As the Specialist of your scope of activity, you will:

• is actively involved in incident management (fault investigation, resolution escalations of all monitoring alerts and user initiated problem calls/tickets) and request management
• Is the final technical approver for any changes into Data Security systems and is accountable for any technical changes in the environment from a RUN/BAU perspective
• Is involved in projects like End of Life, New Builds, migrations and technical upgrades of the solution managed by the team
• Participates in global Infra events (like Power down and DR Tests)
• ensures activity is performed in compliance with norms, standards, processes and procedures
• gathering required evidence using multiple forensic tools to investigate any data leak incident, conducting interrogation if required, case closure and reporting
• ensures documentation is up to date and relevant for use
• lead the continuous improvement initiatives
• responsible to drive and deliver root cause for any high severity issues
• Focus on automation and optimum use of the team to improve efficiency
• Maintain appropriate knowledge to ensure to be fully qualified to undertake the role.
• Complete all mandatory training as required to attain and maintain competence
• Comply with all applicable legal, regulatory and internal Compliance requirements, including, but not limited to, the Singapore Compliance manual and Compliance policies and procedures as issued from time to time; Financial Security requirements, including, but not limited to, the prevention of Financial Crime and Fraud including reporting obligations to the Money Laundering Reporting Officer.

Work Schedule

Work schedule is mainly focused to support Asia and EMEA (Paris) time zone; however, may have to support during non-offce hours for critical incidents or escalation as per the assigned on-call support requirements;

Rotational Shift schedule is followed;

• Work Hours: 2 PM – 11 PM SGT (with 1 week of General shift 9 AM – 6 PM SGT).
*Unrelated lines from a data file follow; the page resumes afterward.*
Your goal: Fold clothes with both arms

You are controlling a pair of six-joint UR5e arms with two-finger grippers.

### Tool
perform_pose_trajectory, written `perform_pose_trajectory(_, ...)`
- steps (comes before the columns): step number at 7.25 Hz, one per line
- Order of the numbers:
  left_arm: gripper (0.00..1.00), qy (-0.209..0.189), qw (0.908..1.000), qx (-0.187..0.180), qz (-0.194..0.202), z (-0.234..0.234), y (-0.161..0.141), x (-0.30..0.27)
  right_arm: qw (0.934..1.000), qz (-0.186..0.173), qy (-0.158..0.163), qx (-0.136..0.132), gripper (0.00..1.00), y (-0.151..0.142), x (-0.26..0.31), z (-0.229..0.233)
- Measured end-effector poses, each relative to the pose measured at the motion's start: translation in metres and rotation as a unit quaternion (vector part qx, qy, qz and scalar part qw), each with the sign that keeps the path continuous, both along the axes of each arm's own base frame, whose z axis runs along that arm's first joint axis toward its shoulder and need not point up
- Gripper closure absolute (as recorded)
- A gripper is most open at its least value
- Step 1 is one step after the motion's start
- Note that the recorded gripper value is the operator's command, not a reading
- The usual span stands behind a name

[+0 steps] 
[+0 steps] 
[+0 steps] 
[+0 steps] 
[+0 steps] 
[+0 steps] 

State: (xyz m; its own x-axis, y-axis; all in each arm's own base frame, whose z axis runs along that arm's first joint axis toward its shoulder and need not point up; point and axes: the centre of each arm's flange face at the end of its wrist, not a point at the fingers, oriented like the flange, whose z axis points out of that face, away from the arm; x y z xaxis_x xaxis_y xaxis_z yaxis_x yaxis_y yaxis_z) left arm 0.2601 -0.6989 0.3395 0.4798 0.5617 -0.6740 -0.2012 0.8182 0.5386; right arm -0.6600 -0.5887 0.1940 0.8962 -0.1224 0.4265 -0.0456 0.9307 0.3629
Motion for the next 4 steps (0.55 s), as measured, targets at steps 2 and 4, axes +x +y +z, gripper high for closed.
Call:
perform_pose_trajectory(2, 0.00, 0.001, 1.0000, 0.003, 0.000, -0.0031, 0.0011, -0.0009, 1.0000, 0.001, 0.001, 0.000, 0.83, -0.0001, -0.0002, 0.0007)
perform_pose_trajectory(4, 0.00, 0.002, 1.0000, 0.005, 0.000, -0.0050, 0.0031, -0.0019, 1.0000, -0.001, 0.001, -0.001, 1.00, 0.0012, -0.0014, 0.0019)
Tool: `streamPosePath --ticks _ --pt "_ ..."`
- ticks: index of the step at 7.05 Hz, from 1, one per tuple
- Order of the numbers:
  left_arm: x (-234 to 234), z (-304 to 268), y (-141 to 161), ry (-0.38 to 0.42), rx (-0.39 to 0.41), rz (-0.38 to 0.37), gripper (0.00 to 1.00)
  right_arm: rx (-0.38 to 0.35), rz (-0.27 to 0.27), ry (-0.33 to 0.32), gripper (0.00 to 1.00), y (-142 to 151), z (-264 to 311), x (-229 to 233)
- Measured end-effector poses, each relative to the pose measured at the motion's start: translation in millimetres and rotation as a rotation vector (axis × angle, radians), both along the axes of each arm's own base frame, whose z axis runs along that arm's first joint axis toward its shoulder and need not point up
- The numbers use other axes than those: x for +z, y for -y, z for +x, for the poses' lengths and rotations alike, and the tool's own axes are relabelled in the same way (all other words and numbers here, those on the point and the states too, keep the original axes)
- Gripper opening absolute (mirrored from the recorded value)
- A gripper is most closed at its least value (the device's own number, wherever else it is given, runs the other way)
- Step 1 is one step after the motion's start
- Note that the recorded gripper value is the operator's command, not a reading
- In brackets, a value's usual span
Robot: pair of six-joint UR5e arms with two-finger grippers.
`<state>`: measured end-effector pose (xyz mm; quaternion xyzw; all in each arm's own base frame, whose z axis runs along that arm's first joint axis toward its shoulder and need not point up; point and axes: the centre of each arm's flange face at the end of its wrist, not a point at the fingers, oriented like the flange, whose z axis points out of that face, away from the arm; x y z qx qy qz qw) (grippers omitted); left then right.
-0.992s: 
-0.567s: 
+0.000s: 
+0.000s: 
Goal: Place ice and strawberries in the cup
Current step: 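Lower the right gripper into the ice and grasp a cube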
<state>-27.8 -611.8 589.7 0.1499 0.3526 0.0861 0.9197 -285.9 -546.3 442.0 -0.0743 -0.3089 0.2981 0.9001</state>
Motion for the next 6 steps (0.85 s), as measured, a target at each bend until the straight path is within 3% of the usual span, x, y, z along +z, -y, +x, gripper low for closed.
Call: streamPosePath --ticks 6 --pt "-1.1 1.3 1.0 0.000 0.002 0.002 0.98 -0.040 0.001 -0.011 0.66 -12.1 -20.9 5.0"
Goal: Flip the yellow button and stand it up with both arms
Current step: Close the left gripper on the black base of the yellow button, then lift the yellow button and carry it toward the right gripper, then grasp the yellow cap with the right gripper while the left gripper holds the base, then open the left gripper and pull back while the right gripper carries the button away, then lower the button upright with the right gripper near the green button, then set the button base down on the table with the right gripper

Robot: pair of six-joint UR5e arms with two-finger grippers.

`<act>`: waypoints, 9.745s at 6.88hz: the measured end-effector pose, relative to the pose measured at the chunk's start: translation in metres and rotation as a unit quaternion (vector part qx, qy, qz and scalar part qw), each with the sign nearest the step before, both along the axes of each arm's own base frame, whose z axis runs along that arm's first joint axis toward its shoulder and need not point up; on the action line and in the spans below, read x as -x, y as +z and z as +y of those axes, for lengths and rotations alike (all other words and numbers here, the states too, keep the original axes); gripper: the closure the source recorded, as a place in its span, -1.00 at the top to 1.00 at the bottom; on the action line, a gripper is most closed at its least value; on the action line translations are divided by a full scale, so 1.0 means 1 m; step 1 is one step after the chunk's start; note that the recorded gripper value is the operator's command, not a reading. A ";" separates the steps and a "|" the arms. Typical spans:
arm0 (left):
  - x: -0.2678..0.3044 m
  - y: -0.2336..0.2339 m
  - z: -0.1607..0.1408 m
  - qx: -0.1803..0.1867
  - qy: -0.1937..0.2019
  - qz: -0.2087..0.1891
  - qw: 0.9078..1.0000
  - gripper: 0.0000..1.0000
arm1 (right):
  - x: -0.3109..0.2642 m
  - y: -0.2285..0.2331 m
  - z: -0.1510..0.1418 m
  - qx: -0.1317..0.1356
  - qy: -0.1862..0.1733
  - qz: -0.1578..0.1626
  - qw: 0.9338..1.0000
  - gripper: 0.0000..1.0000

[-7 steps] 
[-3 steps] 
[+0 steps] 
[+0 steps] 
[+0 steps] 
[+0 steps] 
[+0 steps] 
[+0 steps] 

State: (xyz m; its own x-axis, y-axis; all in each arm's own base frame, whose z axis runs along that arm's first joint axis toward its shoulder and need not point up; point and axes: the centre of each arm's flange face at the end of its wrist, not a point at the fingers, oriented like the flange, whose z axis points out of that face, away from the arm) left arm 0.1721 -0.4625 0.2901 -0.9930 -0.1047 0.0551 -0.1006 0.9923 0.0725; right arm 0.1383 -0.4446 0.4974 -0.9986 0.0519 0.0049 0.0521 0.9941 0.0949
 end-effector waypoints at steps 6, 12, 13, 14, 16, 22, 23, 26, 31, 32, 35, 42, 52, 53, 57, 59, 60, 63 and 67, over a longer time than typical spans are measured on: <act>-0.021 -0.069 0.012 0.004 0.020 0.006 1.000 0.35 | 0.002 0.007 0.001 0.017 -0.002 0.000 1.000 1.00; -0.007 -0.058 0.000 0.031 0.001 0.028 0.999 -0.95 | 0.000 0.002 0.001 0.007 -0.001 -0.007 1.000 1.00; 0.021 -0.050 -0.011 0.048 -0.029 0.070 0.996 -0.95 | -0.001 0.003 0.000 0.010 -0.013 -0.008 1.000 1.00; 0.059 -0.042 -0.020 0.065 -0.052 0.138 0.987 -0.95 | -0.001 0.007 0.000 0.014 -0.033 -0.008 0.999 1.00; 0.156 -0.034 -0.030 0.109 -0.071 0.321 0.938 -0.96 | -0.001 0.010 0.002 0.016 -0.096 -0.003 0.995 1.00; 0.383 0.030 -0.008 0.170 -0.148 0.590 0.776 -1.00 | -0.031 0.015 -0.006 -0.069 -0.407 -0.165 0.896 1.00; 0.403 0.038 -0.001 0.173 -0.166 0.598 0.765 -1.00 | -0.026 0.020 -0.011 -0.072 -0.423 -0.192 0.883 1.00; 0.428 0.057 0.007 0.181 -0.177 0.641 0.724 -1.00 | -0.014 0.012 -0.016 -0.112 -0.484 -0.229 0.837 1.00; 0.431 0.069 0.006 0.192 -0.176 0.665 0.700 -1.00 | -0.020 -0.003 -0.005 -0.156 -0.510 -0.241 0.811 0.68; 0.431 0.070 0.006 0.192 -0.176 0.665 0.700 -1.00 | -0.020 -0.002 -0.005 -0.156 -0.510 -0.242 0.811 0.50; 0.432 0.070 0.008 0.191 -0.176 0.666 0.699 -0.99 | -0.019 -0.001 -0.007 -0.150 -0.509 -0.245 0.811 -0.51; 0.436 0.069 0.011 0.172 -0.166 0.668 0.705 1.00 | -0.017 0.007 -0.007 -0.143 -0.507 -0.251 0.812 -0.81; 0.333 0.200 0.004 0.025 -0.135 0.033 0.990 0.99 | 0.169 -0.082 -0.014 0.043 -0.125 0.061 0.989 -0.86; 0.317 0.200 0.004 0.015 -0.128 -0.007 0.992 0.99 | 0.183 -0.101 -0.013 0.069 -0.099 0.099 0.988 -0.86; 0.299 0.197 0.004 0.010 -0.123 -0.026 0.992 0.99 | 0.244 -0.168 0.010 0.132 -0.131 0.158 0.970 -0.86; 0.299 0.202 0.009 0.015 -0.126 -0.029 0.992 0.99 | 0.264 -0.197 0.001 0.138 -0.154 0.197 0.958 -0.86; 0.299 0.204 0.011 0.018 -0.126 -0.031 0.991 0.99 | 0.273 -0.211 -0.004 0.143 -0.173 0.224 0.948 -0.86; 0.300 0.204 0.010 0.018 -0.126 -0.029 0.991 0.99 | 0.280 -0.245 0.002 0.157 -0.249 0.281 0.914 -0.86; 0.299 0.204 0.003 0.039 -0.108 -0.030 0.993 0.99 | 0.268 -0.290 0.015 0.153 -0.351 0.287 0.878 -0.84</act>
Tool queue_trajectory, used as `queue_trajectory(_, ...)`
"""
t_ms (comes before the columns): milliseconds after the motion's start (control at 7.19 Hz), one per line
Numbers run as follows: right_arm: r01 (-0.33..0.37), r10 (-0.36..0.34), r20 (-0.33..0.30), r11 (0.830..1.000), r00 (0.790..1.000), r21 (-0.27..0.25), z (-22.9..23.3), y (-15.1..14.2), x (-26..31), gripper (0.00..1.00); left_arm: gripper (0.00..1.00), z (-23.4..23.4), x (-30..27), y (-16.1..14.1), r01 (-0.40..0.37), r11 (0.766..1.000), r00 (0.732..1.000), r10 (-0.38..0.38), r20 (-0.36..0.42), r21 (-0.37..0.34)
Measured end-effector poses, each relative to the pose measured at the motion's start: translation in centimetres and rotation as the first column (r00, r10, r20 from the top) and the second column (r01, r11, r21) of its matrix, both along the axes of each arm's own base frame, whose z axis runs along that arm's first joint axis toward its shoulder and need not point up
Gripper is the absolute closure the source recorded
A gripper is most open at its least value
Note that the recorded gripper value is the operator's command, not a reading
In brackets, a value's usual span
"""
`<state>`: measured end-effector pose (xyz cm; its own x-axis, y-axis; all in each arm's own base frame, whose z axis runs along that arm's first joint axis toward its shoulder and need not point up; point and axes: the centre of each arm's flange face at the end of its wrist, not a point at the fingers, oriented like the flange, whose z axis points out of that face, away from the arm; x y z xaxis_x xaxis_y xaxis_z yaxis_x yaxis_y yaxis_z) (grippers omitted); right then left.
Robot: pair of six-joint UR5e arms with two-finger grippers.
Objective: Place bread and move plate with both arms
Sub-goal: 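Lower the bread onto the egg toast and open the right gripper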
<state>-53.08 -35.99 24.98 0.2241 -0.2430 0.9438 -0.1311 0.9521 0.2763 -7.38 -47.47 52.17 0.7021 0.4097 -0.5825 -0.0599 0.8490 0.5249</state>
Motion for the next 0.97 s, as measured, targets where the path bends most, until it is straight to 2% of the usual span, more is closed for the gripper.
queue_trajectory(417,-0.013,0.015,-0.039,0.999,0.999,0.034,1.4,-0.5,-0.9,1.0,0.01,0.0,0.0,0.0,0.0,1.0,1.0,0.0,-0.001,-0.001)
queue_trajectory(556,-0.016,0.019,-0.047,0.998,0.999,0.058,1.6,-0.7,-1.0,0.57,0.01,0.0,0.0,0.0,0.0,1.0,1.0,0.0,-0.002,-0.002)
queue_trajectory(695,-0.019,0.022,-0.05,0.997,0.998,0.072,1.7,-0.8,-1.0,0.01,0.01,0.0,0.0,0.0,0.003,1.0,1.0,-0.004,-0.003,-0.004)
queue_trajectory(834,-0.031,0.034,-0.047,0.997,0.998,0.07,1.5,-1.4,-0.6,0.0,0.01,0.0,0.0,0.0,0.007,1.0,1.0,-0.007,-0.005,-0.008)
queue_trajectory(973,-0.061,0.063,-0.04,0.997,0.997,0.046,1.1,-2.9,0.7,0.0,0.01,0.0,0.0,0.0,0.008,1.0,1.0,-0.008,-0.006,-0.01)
Qualifications and Profile

Functional

• 6+ years of IT Security experience in administration and management of IT Security technologies primarily on Antivirus, EDR and Endpoint Protection technologies such as, Symantec Endpoint Protection,McAfee, Windows Defender, Sentinel One or any other EDR solutions.
• Should be a bachelors/masters/engineering graduate or equivalent technical degree in Information Technology or Computer Science;
• Knowledge of different domains of IT Security;
• Working & hands-on experience in administering the IT Security Solutions;
• Must have experience in working in similar Production setup in Run (Operations) mode;
• Ability to apply risk based approach while working on assigned responsibilities;
• Experience in defining, implementing, and enforcing enterprise-level IT security policies for endpoint and data security solutions;
• Must have working experience in managing endpoint security solution for a Large enterprise level environment, working experience in financial organization is preferred;
• Excellent in analytical, communication and documentation skills;
• Ability to organize work and be able to priories work as per the needs of Production Operation's needs;
• Must have strong understanding of ITIL processes and comfortable working in process oriented environment;
• Ability to work independently and as well as a part of team and is able to work under minimal supervision;
• Should have time management skills and able to manage work in fast moving environment;

Technical

• Hands-on experience on Symantec Endpoint Protection (SEP), Windows Defender, SentinelOne;
• Highly proficient in Endpoint Protection, EDR and Email Security Solutions;
• Deployment, integration and administration experience of various Antivirus and EDR technologies:

- Symantec Endpoint Protection

- McAfee

- Windows Defender

- Sentinelone

• Must have experience in defining, designing and configuring AV Policies as per the business requirements;
• Deploy, upgrade and troubleshooting knowledge on AV and EDR solution;
• Scripting knowledge (Phyton, Regular Expression, Powershell) is desirable;
• Professional Certifications:

- CISSP certified is highly preferred

- Symantec Certified Specialist: SEPM (any version) is highly preferred.